Esperanza Spalding

12 Little Spells
(Concord)

Esperanza Spalding’s music frequently has embraced the esoteric. Ranging from the 77-hour, live-streamed writing and recording of her 2017 record, Exposure, to collaborating with pop juggernauts Janelle Monáe and Bruno Mars to now releasing a project inspired by Reiki healing practices, the bassist/composer certainly takes inspiration from disparate sources. While tangential tie-ins to the music could be seen as a distraction from its substance, Spalding has proven during her career that each album matches its intricate theme. And 12 Little Spells is no different.

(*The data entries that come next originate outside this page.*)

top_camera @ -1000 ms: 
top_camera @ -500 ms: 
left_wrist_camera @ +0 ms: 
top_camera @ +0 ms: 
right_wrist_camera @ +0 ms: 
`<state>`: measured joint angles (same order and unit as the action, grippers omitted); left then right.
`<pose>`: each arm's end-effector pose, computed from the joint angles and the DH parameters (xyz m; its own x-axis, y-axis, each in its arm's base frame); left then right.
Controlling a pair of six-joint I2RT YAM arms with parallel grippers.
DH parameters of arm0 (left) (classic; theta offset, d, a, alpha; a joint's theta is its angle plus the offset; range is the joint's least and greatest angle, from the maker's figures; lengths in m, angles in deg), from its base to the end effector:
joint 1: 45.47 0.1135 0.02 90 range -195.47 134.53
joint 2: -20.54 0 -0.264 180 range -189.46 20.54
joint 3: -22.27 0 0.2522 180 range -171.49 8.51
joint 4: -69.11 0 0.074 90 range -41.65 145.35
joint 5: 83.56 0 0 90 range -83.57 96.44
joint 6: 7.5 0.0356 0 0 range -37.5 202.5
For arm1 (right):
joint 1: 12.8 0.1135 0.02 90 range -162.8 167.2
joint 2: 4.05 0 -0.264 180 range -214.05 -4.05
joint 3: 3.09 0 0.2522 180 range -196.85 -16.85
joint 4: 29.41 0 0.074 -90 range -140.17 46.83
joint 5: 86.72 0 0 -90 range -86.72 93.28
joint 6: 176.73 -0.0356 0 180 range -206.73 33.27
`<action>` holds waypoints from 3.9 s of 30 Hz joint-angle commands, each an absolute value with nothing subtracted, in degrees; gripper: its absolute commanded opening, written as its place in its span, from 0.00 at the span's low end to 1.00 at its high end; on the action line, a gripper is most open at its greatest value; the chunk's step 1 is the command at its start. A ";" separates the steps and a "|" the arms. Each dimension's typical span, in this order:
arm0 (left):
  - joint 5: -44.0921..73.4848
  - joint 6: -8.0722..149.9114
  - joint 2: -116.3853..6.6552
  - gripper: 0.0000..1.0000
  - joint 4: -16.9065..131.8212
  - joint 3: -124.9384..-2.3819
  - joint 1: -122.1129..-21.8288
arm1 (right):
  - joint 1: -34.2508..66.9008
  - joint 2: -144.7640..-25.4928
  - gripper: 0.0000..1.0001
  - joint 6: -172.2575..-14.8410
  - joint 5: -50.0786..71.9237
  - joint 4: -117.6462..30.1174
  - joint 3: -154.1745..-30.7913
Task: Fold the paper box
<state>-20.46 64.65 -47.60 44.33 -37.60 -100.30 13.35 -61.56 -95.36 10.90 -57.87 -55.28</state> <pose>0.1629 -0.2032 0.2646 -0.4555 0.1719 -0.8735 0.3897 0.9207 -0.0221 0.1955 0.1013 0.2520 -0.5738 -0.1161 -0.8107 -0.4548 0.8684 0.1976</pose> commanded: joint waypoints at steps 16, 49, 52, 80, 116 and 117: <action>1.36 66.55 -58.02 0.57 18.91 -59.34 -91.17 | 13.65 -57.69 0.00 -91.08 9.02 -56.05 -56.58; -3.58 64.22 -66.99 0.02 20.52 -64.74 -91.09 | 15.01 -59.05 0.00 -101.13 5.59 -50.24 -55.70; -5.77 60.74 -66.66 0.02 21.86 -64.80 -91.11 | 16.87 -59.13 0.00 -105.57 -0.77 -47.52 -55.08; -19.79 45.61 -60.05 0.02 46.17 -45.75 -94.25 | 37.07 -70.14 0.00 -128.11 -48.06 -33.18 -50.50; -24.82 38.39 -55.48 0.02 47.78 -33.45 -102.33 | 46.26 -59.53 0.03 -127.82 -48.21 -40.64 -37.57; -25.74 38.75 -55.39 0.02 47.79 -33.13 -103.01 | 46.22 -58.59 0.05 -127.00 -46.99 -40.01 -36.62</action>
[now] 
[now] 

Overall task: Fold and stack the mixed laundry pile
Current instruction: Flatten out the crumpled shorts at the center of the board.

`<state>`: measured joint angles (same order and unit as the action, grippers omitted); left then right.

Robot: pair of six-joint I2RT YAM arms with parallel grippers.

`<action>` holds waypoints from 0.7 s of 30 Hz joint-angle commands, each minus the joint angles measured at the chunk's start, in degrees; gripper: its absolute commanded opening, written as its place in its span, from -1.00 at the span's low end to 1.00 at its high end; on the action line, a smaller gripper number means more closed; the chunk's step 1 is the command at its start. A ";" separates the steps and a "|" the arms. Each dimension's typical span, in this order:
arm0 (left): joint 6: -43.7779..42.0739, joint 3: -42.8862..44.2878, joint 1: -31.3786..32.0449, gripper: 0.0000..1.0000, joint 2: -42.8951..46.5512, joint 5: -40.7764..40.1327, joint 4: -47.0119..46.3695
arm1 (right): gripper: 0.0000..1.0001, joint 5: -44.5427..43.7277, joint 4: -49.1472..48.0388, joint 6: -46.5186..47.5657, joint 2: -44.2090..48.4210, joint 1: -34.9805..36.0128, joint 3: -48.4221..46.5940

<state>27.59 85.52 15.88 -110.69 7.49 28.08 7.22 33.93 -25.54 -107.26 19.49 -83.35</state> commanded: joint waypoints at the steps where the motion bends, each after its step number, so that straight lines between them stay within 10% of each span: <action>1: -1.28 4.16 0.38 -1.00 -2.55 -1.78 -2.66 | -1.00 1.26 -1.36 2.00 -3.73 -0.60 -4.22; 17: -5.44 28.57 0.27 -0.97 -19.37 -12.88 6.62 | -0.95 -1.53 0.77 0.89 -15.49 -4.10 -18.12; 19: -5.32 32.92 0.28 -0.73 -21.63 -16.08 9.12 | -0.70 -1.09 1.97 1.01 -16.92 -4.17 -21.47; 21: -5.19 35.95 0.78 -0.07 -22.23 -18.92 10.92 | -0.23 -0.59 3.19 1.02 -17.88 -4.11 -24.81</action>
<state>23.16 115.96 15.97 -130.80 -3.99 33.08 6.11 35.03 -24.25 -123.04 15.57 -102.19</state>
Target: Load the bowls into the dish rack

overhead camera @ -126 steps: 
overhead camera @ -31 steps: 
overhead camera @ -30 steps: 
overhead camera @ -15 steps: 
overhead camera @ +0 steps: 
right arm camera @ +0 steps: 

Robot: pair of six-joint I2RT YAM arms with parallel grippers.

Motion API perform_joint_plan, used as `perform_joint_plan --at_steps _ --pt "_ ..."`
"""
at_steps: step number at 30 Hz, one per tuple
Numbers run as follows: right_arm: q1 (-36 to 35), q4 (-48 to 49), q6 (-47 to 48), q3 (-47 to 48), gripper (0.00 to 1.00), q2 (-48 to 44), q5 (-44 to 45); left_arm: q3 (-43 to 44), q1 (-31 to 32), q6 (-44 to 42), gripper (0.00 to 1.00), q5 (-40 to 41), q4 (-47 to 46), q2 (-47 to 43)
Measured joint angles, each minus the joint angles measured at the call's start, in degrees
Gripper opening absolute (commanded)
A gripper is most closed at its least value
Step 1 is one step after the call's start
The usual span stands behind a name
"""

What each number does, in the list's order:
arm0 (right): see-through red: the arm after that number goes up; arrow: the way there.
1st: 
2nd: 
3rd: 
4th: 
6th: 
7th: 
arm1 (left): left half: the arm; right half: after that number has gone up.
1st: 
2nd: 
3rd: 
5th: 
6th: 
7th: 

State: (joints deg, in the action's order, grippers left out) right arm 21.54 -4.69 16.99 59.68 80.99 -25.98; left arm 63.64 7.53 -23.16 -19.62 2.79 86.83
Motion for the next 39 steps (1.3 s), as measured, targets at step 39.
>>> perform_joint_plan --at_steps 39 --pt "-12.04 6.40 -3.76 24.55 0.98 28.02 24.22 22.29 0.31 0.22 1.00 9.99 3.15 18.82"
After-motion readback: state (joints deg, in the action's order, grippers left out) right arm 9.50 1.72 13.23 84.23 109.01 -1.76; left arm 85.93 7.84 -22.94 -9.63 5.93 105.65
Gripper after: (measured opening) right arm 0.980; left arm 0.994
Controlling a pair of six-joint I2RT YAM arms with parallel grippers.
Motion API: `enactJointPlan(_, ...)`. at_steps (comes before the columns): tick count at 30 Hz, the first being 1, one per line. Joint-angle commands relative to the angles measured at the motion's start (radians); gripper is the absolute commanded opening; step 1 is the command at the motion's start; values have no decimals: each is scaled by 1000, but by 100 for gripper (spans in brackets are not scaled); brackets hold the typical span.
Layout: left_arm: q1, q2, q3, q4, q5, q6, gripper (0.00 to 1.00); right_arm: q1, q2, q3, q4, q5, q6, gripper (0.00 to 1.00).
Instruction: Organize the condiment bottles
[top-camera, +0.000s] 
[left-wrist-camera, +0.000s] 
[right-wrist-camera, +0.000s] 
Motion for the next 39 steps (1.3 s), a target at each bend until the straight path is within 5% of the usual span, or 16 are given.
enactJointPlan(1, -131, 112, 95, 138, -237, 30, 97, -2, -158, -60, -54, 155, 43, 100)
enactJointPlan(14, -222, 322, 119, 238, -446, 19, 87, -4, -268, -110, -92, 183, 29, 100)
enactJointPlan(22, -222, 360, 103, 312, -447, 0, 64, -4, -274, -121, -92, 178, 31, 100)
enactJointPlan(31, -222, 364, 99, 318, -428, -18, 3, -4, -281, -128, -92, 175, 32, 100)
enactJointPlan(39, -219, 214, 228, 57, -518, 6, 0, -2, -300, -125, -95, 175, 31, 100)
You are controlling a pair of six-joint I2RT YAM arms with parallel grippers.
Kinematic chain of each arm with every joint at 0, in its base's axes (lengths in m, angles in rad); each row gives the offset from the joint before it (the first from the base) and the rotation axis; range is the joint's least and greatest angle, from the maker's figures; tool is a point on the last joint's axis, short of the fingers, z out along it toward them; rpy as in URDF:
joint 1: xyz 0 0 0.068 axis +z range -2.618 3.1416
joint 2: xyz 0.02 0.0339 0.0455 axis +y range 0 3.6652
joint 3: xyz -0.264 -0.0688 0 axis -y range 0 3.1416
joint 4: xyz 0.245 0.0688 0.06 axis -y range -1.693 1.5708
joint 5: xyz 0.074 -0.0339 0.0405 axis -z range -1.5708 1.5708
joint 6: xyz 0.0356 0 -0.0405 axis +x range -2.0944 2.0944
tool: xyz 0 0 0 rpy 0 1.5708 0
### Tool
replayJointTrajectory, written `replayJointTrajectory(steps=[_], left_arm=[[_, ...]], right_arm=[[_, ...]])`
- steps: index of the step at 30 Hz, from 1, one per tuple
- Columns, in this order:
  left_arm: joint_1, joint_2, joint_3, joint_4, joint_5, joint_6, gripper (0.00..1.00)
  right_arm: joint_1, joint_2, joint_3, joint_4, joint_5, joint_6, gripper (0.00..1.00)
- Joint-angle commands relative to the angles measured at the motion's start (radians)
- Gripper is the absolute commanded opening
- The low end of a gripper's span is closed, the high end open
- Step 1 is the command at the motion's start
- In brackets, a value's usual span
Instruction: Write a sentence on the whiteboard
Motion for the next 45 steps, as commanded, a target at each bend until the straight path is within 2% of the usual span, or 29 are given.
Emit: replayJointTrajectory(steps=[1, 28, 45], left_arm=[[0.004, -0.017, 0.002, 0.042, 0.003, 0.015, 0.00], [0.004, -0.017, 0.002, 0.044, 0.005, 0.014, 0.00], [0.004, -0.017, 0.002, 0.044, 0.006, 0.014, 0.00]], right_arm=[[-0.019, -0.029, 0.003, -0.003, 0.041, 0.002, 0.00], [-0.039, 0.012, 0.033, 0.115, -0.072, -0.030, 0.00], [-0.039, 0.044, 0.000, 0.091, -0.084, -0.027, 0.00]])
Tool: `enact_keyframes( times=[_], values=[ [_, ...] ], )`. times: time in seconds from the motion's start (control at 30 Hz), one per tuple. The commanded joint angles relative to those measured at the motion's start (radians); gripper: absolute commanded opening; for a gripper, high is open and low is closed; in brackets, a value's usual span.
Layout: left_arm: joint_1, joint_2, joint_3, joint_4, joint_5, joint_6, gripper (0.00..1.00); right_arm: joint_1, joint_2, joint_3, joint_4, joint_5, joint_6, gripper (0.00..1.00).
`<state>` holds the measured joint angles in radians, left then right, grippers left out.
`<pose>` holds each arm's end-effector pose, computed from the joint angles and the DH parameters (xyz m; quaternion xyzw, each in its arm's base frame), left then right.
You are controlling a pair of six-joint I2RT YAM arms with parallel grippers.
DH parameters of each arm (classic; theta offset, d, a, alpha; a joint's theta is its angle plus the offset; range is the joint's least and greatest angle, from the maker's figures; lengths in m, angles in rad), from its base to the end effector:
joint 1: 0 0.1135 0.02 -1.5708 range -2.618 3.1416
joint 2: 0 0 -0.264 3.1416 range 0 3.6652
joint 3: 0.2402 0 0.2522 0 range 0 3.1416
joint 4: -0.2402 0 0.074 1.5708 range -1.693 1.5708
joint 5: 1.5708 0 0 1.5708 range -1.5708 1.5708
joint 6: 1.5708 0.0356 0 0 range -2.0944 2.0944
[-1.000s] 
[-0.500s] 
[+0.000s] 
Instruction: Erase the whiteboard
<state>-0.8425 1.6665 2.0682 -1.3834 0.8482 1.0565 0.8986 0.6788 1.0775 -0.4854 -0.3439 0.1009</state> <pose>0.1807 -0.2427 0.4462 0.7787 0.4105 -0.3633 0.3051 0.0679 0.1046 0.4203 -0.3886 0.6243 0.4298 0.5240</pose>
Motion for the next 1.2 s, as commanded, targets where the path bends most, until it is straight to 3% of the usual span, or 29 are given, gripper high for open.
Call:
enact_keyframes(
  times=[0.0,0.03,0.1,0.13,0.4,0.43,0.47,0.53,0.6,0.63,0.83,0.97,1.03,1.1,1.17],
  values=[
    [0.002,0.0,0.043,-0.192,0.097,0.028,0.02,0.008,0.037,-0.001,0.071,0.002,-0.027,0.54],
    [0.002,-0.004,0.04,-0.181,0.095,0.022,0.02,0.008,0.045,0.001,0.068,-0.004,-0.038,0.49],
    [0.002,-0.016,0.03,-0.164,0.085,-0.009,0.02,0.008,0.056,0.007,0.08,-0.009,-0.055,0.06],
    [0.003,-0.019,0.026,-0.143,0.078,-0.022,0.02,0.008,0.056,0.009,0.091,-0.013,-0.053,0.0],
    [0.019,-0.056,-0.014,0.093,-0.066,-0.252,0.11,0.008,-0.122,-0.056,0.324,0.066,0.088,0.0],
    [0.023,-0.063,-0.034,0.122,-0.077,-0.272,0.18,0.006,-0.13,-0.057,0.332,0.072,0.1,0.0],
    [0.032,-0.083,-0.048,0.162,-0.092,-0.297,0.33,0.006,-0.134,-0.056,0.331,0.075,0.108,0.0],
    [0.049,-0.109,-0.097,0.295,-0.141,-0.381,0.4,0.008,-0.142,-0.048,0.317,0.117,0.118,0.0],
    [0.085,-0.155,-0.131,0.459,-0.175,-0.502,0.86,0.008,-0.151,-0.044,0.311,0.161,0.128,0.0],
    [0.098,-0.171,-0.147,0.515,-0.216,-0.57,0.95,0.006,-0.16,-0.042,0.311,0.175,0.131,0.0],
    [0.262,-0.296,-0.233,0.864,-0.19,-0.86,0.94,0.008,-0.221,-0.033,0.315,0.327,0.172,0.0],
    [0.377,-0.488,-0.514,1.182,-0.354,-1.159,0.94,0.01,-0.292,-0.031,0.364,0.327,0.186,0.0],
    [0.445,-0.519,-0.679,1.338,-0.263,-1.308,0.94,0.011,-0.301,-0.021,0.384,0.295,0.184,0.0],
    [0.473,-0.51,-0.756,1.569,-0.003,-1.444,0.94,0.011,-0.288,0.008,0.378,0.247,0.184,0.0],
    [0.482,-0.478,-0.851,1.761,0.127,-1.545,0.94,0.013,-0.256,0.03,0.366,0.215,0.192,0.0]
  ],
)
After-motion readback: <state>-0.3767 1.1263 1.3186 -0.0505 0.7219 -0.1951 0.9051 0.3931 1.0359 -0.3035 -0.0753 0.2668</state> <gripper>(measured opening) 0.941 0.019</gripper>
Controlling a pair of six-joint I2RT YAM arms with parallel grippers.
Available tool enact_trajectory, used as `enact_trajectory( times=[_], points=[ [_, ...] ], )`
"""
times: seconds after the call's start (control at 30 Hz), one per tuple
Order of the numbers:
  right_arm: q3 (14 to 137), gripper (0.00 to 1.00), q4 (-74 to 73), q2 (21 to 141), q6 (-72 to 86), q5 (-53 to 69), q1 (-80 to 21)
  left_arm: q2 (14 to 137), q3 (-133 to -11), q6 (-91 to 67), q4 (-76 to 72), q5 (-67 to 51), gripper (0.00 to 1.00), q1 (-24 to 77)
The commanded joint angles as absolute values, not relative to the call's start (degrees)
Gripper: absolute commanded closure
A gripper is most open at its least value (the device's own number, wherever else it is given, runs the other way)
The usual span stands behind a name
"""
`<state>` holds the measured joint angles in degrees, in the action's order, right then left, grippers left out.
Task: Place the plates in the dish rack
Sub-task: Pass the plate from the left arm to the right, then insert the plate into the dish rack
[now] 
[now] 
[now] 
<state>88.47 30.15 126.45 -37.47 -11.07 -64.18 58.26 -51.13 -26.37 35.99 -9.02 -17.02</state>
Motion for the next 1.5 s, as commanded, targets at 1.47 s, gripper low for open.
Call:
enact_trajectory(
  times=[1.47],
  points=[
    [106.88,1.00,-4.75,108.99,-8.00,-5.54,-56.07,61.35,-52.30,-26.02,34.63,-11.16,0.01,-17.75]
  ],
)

Initially released over the course of 12 days via 12 videos on Facebook and Instagram, 12 Little Spells is a complex and multifaceted piece of work, one that functions through Spalding’s poetic lyricism as much as her thematic arranging. Opener “12 Little Spells” bursts to life with a cinematic sweep of flutes, rumbling horns and fluttering guitar as Spalding expounds on the virtues of the thoracic spine: “Twelve little wells of golden ink/ Bone bottles stacked mouth to tail.”

The expressionistic lyricism continues throughout 12 tracks and four bonus numbers, with highlights coming on the considered irreverence of “’Til The Next Full,” describing eyeballs as “hollow but presently holding shape around a gooey filling,” as well as the full-voiced refrain of “The Longing Deep Down”: “It’s fucking hard to be longing/ And at the same time to feel your own belonging.” Here humor intertwines with the melodramaticism of Spalding’s arranging to create a tongue-in-cheek aside to the spiritual themes of the album; her meditations on the mind and body commune with musical energies.

Taken as a whole, though, the composer’s musings can feel crammed into each of these “little spells.” While members of her band, such as drummer Justin Tyson, excel on the beat-programming of “Lest We Forget” and guitarist Matthew Stevens provides a languorous, charming progression on “’Til The Next Full,” Spalding jams many of the tracks too full with her poetry, stifling the chance for the music to breathe.

Of course, she’s the star of the record, a polymath prodigy with ideas seemingly pouring out of her ears at every turn. She’s a thoughtful lyricist, crystalline-clear singer, groove-steady bassist and textural pianist. 12 Little Spells pushes Spalding further into a pop-influenced space of songwriting, a trajectory begun on 2012’s Radio Music Society, where jazz motifs met hook-laden melodies. Yet, its current hybrid pop-jazz-poetic state can’t contain the mass of Spalding’s ideas. The recording likely would benefit from giving listeners more time to take in its message and more space for its music to convey the depth of Spalding’s creativity.